# Revenge of the fax machine



## Teetorbilt (Feb 12, 2004)

3 junk faxes so far today, 9 outgoing calls trying to get on the 'don't bother me' list, 9 busy signals. Time to fight back!

All of the faxes have a return fax# and someone was telling me about using the computer as a fax machine. I tried this about 10 yrs. ago and it was a nightmare, I'm hoping this has been improved.

My proposal is to use the computer to flood their fax# with a reason why they shouldn't be sending me faxes. 

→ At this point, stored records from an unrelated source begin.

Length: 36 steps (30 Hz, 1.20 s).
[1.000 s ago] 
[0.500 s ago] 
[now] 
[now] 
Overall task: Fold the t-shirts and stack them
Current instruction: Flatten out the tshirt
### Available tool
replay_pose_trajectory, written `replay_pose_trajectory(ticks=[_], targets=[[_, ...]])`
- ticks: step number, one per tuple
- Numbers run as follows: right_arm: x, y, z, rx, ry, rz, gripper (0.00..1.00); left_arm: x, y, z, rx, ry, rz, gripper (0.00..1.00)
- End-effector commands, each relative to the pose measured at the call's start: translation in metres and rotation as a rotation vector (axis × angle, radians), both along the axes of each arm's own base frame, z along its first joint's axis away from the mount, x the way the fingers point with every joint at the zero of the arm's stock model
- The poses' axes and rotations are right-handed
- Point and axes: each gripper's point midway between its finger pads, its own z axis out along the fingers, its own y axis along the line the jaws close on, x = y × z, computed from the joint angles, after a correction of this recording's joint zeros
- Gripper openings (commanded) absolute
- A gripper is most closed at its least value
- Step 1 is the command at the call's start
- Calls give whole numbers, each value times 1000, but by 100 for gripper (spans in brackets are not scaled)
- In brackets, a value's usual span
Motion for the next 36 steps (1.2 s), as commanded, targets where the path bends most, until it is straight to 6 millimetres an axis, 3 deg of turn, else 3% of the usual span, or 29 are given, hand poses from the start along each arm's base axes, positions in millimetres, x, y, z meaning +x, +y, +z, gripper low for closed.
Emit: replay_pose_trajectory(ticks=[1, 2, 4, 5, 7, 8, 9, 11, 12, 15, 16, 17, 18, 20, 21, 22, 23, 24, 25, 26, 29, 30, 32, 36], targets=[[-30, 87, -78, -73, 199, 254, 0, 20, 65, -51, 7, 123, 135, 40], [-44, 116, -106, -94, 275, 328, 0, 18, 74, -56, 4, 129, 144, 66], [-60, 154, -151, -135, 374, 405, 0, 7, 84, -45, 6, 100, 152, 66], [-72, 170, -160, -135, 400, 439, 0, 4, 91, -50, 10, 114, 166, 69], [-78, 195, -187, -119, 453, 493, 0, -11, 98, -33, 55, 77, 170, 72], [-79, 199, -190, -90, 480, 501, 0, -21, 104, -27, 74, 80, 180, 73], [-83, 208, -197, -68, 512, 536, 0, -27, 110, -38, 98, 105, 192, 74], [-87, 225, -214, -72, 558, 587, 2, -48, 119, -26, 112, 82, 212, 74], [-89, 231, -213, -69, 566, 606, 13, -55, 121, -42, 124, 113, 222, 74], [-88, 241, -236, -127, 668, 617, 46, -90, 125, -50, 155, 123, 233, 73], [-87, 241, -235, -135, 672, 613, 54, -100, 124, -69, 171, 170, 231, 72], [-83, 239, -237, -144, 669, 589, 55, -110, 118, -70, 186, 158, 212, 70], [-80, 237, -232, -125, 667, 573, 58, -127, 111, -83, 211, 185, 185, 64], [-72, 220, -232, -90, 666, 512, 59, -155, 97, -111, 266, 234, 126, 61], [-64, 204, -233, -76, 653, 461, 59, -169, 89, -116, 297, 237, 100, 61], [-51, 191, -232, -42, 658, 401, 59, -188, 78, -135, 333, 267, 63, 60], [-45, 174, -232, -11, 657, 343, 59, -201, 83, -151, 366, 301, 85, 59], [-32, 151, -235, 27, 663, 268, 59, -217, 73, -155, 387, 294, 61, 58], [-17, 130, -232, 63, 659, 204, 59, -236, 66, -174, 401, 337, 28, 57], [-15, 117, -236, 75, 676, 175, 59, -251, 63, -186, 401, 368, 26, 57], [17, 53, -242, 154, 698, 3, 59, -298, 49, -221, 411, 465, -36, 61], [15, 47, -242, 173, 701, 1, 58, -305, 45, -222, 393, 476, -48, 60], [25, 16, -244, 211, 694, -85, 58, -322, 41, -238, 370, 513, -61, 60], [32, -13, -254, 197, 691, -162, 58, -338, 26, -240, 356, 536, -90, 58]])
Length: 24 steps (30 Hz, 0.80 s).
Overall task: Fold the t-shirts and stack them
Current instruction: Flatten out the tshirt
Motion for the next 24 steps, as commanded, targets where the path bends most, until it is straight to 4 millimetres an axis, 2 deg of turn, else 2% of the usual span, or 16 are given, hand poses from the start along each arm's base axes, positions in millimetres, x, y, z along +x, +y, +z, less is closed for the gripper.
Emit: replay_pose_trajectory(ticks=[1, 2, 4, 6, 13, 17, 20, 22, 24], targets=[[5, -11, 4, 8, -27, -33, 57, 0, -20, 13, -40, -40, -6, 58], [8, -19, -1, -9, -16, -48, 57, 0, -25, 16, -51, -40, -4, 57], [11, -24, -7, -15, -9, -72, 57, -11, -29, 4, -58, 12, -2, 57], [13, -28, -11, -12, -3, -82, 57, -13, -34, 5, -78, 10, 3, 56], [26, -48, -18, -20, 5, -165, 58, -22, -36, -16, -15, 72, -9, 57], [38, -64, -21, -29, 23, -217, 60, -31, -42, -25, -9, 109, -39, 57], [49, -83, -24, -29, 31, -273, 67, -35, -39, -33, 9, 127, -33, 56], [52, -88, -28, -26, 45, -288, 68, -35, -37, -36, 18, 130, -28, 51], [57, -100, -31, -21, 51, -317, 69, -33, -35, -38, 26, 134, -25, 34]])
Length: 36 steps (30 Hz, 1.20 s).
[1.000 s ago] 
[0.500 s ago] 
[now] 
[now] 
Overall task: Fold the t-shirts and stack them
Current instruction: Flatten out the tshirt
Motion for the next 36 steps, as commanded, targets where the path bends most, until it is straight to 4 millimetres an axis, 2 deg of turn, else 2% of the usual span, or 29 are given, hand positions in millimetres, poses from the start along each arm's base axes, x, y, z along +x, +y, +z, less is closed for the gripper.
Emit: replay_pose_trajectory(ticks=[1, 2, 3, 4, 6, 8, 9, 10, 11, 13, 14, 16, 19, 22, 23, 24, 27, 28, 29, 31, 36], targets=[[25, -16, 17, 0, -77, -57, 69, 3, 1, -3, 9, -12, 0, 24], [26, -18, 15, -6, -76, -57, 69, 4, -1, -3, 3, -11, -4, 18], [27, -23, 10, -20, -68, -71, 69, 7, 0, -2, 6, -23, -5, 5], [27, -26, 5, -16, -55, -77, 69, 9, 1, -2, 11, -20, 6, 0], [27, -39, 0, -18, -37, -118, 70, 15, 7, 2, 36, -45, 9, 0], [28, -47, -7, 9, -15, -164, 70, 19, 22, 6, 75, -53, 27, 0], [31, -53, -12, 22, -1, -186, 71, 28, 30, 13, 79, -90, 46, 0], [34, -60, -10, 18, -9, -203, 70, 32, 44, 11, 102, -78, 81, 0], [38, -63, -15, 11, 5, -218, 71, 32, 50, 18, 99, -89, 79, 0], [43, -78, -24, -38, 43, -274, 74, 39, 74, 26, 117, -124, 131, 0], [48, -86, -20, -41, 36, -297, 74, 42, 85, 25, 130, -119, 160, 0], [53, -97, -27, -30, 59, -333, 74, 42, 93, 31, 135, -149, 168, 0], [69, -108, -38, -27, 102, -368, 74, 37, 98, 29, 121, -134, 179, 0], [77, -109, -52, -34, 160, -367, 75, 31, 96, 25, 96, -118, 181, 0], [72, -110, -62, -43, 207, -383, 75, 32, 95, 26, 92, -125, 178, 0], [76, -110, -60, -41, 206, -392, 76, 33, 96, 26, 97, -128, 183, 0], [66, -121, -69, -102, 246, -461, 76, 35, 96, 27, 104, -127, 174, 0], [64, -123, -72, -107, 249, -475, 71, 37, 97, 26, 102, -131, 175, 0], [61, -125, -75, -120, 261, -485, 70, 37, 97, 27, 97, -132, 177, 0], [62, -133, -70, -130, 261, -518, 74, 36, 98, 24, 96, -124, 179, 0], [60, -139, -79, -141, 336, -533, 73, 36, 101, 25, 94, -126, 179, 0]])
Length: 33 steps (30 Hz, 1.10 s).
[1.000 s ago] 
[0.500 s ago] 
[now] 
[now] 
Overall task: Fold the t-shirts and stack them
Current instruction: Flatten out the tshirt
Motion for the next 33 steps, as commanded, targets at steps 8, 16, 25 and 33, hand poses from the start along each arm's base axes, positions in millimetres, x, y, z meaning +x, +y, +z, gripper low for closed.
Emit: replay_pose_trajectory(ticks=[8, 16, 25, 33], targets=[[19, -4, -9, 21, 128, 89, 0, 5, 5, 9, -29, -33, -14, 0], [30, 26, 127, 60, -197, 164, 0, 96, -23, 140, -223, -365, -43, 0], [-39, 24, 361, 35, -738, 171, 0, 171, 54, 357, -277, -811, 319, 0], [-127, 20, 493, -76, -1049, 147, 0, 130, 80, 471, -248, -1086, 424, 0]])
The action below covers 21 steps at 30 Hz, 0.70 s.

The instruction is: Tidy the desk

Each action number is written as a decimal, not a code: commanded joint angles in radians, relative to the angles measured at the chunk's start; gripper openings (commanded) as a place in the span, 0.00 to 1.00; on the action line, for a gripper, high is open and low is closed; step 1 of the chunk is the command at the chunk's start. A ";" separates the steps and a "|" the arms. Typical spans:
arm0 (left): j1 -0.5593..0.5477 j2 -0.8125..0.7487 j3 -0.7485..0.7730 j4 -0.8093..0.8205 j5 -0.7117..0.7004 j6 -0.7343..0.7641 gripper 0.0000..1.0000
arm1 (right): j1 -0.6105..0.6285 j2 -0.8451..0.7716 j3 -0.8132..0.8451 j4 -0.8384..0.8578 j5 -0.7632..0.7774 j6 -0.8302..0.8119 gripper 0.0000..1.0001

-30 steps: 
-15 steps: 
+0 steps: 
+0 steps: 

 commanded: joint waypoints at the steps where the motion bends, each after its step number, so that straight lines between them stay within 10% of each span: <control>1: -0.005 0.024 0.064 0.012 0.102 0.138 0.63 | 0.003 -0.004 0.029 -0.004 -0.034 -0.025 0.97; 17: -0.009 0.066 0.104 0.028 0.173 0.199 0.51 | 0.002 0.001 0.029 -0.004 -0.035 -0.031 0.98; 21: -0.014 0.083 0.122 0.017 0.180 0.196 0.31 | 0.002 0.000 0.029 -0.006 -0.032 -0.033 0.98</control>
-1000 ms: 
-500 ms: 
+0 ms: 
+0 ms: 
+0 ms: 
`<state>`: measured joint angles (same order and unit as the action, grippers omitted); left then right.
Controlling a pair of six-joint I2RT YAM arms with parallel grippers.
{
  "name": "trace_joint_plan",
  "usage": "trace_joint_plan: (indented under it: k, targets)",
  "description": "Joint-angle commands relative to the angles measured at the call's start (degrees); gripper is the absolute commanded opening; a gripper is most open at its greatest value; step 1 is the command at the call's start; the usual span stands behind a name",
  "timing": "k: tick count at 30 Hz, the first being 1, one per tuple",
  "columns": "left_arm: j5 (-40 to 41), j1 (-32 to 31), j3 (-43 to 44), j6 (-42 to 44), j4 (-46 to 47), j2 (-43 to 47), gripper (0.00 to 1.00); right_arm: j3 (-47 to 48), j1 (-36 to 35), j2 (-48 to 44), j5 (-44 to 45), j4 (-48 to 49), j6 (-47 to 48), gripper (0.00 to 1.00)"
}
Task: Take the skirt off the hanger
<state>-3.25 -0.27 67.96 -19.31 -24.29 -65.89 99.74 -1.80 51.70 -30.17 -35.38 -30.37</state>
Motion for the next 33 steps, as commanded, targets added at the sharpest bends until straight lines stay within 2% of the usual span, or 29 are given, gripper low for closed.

Is this possible? How to go about it?


----------



## RobertCDF (Aug 18, 2005)

I would bet they are using the computer or an online based service... All your work would result in them with a lot of emails. And most likely they use a throw away email account for that reason.


----------



## Squrtgun (Aug 27, 2006)

Teetor,
If you have a real fax(this won't work on a computer)and you think they may be sending and receiving from a real fax.All you need to do is fax a peice of black ocnstruction paper to the number.This little trick eats up lots of toner.


----------



## dougchips (Apr 23, 2006)

Give up, I fought that battle and lost. The more I called and faxed, the more suff I got from them. I ended up changing my fax number and have been lucky so far. I think their incoming fax rings to a computer and they can decide what to print. Calling them only verifies that you have a fax machine.


----------



## Teetorbilt (Feb 12, 2004)

Not good enough! There has to be an answer to this problem!


----------



## mdshunk (Mar 13, 2005)

Teetorbilt said:


> Not good enough! There has to be an answer to this problem!


I drove to Toronto once to chew out a guy that screwed me on an eBay auction. He was very surprised to see me. Maybe you need to jump in the truck and take a drive to where ever these faxes are coming from?


----------



## tgeb (Feb 9, 2006)

http://www.junkfax.org/

There is a ton of info at the above link on how to get the faxes to stop.

It is illegal for them to be sending you unsolicited faxes, enforcing the law is another thing, as you know.

Good luck.


----------



## Teetorbilt (Feb 12, 2004)

I'm tempted but who wants to take a road trip at this time of year? It's cold enough down here (70's). I'm already in long pants.


----------



## skymaster (Oct 23, 2006)

Teetor; Also on those fax pages there has to be a toll free number to opt out of recv'ng faxes. I do that on every crap fax I get and it has cut down the junk by 95% Still not as much fun as finding the ********* and stuffin his machine into whichever orafice U choose :thumbup::thumbsup::clap::laughing:
JackM


----------



## Teetorbilt (Feb 12, 2004)

sky, take it from the top. I'm not so PO'd about the paper/ink as not being able to shut the guys down, the PH# is ALWAYS busy. What's to keep them from leaving the complaint line off of the hook?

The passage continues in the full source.